[Given entries]
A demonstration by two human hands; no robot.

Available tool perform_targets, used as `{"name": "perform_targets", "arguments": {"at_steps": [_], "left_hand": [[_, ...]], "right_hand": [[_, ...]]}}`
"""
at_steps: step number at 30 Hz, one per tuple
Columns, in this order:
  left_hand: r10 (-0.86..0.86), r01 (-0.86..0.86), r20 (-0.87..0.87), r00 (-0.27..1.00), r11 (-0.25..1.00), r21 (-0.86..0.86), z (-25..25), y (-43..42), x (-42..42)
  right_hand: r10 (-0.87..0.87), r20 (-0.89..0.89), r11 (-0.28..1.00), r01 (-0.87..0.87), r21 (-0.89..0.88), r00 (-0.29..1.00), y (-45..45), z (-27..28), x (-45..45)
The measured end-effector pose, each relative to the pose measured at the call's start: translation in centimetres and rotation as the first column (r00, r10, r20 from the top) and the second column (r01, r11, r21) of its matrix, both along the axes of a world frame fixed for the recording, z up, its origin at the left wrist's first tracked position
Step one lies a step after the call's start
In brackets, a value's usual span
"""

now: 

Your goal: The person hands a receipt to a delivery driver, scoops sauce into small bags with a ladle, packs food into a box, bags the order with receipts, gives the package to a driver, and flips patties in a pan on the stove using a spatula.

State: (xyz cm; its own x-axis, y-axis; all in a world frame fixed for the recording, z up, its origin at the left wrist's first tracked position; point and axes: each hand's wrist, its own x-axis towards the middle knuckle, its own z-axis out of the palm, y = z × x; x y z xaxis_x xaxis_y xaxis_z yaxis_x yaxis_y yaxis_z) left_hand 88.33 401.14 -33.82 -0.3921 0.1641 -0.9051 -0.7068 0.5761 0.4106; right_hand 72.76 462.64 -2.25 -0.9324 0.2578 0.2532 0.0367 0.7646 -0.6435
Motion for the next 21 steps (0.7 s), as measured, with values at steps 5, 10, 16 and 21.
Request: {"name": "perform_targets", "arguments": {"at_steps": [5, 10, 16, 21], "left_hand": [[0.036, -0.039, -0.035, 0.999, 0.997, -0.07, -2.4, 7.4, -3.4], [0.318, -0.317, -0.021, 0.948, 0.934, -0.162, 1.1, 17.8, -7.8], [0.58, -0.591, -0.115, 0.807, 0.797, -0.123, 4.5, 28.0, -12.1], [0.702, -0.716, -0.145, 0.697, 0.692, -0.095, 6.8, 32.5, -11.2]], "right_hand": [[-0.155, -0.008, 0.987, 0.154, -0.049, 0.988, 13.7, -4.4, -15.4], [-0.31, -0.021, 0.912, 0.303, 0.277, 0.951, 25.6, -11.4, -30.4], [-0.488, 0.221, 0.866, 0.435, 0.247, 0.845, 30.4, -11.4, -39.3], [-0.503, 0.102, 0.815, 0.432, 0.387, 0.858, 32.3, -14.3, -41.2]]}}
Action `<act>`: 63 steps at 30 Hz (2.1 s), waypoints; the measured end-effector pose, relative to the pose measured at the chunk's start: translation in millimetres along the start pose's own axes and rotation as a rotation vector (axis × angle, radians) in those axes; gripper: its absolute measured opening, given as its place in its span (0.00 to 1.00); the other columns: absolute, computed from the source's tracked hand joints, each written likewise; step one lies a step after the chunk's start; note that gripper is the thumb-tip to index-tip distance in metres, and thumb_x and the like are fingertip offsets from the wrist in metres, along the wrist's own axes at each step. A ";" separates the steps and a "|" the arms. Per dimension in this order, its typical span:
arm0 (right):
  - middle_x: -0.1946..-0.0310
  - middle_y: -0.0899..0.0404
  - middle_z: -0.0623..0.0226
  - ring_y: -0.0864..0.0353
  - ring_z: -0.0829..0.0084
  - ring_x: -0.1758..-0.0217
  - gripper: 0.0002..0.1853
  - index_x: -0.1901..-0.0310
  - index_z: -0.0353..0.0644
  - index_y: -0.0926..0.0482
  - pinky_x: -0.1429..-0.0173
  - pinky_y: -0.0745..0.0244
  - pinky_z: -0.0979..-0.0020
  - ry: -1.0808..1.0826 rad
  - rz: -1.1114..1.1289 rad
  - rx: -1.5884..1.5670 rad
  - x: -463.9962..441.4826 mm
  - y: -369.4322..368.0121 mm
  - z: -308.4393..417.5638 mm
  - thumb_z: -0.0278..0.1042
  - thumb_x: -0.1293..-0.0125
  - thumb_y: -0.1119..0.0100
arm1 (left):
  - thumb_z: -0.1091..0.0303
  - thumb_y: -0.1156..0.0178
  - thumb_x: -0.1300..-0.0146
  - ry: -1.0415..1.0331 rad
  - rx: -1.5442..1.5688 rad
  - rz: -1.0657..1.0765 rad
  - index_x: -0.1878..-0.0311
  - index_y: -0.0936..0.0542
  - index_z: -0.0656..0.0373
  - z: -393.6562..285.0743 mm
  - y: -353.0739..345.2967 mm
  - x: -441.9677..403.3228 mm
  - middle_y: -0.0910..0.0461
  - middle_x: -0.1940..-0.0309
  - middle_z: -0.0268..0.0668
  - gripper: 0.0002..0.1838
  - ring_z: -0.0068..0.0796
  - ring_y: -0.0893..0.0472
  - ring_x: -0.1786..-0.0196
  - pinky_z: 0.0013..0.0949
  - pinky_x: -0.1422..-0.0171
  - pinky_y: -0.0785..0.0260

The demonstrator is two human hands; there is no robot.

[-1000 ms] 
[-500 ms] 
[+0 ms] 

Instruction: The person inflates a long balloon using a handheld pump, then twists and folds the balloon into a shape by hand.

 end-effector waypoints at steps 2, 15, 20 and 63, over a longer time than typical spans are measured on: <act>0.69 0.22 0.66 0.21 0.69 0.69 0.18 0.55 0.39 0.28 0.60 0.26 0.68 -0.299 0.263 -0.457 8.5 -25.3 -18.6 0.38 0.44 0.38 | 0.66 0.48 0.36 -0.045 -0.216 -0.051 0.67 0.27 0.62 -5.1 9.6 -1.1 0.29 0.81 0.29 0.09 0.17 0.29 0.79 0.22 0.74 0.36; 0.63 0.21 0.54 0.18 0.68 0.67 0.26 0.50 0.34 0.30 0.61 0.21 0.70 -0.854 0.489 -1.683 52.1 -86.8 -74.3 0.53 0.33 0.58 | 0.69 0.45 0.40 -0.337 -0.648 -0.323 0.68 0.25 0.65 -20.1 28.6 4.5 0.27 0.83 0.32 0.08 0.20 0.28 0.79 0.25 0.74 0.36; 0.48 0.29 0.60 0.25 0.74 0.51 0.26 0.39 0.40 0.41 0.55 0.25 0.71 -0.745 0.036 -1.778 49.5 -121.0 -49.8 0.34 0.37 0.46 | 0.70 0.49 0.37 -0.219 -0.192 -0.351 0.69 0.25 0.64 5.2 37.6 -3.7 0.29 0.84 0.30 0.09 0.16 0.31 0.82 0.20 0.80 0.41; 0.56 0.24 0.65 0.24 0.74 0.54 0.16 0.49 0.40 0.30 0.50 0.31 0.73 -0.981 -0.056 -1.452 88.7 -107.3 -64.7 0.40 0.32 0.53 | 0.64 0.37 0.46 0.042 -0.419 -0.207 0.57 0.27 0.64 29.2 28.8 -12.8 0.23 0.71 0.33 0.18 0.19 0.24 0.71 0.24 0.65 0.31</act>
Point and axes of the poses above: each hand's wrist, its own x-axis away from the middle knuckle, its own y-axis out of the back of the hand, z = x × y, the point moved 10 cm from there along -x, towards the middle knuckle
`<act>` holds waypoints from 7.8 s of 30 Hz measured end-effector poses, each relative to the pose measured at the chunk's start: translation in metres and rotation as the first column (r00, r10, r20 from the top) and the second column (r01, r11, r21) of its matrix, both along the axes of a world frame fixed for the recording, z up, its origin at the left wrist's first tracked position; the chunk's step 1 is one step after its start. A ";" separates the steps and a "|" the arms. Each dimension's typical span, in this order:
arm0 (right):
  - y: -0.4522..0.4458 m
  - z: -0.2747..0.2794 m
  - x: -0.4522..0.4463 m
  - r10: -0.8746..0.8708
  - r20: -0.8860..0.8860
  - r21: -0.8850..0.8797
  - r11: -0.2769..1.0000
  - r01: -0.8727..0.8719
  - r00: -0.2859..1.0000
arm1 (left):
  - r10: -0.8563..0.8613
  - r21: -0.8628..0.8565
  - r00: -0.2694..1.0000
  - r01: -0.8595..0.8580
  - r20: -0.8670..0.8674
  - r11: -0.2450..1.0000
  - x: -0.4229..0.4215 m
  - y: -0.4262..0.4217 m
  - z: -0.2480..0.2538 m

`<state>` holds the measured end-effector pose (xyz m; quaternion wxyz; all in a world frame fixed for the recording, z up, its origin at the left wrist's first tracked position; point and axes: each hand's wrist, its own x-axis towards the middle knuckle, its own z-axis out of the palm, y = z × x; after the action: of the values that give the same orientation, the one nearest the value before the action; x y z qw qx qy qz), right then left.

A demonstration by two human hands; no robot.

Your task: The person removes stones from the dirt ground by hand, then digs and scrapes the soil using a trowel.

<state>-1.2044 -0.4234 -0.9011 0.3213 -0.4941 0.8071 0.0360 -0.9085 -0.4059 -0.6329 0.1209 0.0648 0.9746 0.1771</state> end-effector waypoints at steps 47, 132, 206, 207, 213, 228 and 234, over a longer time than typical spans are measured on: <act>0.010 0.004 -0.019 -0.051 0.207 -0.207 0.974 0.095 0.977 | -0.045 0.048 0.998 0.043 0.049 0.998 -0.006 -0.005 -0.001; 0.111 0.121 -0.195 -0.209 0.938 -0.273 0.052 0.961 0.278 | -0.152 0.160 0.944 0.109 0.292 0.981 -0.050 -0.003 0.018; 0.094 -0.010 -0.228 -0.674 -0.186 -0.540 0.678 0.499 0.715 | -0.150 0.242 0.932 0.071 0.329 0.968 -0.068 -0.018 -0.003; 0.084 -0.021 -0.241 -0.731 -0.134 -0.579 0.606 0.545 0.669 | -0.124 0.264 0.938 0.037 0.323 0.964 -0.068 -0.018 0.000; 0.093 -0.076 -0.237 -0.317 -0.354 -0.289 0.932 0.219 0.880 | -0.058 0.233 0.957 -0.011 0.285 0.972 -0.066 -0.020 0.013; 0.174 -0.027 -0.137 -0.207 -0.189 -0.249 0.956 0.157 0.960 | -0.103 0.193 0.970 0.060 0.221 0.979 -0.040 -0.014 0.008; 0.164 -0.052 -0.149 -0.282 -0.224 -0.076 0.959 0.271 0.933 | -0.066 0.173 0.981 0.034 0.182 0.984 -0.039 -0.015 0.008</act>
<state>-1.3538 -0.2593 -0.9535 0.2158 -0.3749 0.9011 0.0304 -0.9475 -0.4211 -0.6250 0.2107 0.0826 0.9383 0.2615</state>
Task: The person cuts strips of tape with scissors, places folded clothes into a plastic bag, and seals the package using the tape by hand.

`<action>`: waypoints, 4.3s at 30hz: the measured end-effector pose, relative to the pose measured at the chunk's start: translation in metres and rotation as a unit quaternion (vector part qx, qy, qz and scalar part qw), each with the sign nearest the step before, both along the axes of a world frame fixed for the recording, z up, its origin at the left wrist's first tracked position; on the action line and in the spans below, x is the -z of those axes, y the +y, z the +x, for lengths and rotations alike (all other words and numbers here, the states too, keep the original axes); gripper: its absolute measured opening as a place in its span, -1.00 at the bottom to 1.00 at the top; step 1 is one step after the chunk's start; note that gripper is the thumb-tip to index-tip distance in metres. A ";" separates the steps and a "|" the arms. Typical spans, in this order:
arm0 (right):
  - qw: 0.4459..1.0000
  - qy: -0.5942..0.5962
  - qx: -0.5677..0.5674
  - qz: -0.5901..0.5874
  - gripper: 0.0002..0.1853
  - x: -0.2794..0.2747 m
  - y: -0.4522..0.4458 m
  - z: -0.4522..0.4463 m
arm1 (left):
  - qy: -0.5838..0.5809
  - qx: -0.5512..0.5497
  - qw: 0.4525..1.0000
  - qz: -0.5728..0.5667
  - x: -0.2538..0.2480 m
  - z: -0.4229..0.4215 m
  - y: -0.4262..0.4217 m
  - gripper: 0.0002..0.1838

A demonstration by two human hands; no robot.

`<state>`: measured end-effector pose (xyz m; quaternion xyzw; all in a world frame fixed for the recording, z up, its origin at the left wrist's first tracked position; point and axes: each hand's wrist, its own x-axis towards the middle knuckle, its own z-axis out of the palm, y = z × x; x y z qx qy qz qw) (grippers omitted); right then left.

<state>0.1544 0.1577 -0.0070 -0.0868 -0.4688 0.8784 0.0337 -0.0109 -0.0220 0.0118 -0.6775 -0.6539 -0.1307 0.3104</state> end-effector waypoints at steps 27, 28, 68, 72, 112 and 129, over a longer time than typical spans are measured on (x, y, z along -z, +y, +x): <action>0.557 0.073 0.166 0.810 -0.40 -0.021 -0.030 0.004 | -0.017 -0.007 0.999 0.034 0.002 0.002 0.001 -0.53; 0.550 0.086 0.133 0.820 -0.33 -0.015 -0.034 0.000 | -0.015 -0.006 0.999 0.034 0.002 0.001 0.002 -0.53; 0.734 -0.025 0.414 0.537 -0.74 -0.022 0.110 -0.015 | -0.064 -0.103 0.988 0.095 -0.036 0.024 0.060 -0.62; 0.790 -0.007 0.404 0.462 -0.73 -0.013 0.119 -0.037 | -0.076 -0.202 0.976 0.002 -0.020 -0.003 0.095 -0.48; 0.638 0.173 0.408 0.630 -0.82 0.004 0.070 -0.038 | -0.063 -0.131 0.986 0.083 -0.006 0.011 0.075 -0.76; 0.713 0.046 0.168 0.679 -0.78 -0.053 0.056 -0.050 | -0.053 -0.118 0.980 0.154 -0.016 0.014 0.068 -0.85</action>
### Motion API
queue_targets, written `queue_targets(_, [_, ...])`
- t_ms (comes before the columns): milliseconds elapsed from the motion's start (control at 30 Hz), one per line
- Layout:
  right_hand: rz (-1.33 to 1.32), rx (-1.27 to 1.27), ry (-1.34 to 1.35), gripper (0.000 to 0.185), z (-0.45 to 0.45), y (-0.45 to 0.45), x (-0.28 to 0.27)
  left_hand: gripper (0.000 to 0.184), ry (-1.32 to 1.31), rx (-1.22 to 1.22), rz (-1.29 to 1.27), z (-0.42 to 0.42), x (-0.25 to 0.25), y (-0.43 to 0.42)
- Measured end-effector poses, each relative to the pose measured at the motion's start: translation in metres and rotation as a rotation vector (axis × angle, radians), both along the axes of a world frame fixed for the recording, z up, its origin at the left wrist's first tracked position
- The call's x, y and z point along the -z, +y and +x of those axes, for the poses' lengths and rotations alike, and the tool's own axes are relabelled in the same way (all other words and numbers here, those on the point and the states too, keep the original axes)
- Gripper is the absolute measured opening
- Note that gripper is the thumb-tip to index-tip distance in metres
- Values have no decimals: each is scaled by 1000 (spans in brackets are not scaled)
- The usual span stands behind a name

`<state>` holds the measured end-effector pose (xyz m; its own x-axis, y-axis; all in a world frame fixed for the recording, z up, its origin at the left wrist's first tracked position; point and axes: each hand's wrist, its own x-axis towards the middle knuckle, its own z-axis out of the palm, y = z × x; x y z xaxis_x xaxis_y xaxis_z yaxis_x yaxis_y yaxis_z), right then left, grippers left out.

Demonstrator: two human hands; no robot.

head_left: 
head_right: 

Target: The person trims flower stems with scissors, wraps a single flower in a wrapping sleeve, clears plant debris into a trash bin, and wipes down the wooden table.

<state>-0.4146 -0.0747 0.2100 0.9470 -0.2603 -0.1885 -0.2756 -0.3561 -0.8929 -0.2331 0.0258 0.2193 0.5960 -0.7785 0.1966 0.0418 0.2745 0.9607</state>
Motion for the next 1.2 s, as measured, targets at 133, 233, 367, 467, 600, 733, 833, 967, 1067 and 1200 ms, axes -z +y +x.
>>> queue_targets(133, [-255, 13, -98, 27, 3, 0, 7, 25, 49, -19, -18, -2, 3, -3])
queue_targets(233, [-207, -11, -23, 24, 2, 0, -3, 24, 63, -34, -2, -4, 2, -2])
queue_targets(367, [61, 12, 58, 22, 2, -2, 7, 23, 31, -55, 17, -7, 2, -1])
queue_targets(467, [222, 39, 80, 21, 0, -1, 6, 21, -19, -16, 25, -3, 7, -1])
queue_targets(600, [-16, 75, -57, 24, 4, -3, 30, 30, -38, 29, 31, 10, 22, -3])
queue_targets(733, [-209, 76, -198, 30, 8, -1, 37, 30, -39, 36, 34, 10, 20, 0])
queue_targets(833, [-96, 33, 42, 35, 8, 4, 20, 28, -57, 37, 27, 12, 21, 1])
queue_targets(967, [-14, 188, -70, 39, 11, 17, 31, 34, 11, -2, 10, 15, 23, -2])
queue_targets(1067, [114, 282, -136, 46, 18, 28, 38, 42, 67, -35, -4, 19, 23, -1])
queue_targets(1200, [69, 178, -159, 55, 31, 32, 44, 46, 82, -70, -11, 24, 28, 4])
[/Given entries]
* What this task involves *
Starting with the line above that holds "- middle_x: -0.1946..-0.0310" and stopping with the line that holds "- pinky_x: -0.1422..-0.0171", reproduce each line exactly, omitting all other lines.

* Output *
  - middle_x: -0.1946..-0.0310
  - middle_y: -0.0899..0.0404
  - middle_z: -0.0623..0.0226
  - ring_y: -0.0864..0.0353
  - ring_z: -0.0829..0.0084
  - ring_x: -0.1758..-0.0217
  - gripper: 0.0002..0.1853
  - index_x: -0.1901..-0.0310
  - index_z: -0.0353..0.0644
  - index_y: -0.0926..0.0482
  - pinky_x: -0.1429..-0.0173
  - pinky_y: -0.0745..0.0244
  - pinky_z: -0.0979..-0.0020
  - ry: -1.0808..1.0826 rad
  - rz: -1.1114..1.1289 rad
  - rx: -1.5884..1.5670 rad
  - x: -463.9962..441.4826 mm
  - y: -369.4322..368.0121 mm
  - z: -308.4393..417.5638 mm
  - thumb_z: -0.0278..0.1042
  - thumb_x: -0.1293..-0.0125
  - thumb_y: -0.1119..0.0100
arm1 (left):
  - thumb_z: -0.1091..0.0303
  - thumb_y: -0.1156..0.0178
  - thumb_x: -0.1300..-0.0146
  - ry: -1.0415..1.0331 rad
  - rx: -1.5442..1.5688 rad
  - rz: -1.0657..1.0765 rad
  - index_x: -0.1878..-0.0311
  - index_y: -0.0936..0.0542
  - index_z: -0.0656..0.0373
  - z: -393.6562..285.0743 mm
  - y: -353.0739..345.2967 mm
  - x: -441.9677..403.3228 mm
  - middle_y: -0.0910..0.0461
  - middle_x: -0.1940..-0.0309
  - middle_z: -0.0268..0.0668
  - gripper: 0.0002..0.1838
  - ring_z: -0.0068..0.0796
  - ring_y: -0.0893..0.0472
  - ring_x: -0.1786..-0.0196
  - pinky_z: 0.0013..0.0949
  - pinky_x: -0.1422..-0.0171

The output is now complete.